#### REQUIRED WORK:
Within the records below, find each line with the word "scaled" and copy it out.

#### SUPPLIED MATERIAL:
▼

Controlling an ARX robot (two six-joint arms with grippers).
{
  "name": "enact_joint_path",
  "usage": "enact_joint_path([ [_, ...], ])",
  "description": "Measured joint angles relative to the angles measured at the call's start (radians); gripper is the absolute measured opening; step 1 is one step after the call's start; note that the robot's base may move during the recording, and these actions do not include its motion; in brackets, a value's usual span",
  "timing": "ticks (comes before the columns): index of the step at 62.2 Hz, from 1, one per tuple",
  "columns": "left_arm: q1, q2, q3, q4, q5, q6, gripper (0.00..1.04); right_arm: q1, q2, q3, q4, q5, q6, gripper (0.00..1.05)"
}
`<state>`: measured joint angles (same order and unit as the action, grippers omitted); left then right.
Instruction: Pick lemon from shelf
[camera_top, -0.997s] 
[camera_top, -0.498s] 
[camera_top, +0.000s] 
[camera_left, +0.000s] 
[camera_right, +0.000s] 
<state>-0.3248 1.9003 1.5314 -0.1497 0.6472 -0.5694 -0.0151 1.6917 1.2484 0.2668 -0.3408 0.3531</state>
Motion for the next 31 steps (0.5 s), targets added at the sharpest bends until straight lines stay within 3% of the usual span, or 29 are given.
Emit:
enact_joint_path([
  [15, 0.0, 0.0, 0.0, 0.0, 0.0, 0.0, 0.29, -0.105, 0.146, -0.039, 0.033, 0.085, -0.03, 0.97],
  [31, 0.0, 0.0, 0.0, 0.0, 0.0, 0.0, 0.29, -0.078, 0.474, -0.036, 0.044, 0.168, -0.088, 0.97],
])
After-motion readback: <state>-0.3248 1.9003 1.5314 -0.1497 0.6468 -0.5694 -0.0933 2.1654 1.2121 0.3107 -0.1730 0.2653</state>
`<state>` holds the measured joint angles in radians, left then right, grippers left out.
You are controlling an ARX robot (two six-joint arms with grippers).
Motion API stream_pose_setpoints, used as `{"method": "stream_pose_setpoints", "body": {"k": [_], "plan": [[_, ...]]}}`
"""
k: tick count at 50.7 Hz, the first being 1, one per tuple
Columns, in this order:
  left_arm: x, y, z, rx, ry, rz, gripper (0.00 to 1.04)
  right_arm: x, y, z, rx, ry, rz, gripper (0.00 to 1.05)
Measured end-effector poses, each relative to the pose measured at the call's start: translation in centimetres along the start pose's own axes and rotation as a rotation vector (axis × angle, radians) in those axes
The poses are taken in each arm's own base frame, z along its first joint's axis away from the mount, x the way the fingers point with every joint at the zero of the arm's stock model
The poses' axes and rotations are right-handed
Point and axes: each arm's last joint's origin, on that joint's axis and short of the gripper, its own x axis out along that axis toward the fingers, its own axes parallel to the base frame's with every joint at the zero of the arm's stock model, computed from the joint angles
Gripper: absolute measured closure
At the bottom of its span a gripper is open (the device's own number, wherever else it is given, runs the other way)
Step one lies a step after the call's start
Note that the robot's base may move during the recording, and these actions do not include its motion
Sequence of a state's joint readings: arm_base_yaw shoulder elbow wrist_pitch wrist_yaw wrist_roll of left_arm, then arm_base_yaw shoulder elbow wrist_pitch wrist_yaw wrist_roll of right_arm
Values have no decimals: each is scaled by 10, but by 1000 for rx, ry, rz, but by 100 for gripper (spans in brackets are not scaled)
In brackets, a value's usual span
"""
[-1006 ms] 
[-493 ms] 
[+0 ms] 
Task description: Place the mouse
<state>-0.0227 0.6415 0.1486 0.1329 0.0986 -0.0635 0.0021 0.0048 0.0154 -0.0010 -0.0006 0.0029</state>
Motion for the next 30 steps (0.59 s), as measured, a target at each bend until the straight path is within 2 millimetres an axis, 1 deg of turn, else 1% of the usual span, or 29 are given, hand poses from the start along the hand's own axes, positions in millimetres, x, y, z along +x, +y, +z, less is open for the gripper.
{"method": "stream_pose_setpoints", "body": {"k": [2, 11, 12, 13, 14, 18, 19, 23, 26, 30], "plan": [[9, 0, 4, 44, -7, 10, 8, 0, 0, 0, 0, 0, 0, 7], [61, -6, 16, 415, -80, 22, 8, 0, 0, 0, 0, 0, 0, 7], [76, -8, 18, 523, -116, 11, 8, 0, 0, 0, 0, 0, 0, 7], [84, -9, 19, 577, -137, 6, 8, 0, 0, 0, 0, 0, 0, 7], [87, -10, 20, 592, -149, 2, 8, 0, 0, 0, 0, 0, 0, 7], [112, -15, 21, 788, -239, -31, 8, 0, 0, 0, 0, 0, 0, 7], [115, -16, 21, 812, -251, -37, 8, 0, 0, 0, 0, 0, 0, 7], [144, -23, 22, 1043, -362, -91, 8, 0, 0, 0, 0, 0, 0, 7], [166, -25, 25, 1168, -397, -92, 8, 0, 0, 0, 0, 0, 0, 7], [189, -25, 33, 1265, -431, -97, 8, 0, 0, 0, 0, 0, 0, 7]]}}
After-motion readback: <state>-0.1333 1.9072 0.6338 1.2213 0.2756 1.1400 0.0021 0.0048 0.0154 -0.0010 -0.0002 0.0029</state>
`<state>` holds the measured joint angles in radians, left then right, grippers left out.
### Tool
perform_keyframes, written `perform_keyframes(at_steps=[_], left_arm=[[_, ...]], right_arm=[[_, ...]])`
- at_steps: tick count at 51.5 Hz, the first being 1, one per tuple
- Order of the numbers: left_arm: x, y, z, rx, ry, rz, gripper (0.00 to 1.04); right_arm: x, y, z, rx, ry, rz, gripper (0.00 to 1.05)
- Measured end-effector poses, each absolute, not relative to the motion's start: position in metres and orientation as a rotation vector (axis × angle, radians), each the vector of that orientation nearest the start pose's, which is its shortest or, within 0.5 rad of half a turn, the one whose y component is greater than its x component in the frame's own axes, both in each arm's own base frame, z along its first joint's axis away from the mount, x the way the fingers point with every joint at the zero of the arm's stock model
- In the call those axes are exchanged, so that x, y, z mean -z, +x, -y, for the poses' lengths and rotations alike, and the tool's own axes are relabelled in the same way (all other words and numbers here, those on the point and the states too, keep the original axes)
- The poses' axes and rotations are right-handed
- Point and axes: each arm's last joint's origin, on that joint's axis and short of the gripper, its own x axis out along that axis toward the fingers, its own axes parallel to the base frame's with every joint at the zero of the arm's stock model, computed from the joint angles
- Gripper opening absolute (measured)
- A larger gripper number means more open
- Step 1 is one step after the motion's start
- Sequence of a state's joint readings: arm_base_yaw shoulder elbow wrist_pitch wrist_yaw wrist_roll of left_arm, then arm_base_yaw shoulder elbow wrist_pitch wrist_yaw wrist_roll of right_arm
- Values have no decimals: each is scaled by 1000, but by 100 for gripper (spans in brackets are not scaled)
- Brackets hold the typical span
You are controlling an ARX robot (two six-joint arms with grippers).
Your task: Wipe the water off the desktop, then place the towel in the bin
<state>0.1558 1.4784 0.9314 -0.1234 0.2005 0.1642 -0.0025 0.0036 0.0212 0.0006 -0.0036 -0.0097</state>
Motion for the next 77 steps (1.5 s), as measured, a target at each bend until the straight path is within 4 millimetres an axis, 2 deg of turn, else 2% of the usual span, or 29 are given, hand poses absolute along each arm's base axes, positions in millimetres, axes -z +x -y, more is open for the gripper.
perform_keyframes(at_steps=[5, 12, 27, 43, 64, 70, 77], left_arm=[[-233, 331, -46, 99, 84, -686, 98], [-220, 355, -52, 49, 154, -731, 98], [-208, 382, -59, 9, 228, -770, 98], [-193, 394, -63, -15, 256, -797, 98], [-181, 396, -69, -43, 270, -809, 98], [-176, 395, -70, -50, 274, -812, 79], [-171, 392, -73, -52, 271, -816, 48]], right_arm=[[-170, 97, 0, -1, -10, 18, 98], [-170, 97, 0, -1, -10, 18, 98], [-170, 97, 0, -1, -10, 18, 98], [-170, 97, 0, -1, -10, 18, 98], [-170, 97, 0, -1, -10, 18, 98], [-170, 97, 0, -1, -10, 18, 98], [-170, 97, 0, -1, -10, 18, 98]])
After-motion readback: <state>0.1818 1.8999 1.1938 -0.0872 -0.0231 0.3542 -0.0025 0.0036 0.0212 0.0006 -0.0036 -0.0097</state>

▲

#### EXERCISE RESULT:
Values have no decimals: each is scaled by 10, but by 1000 for rx, ry, rz, but by 100 for gripper (spans in brackets are not scaled)
- Values have no decimals: each is scaled by 1000, but by 100 for gripper (spans in brackets are not scaled)

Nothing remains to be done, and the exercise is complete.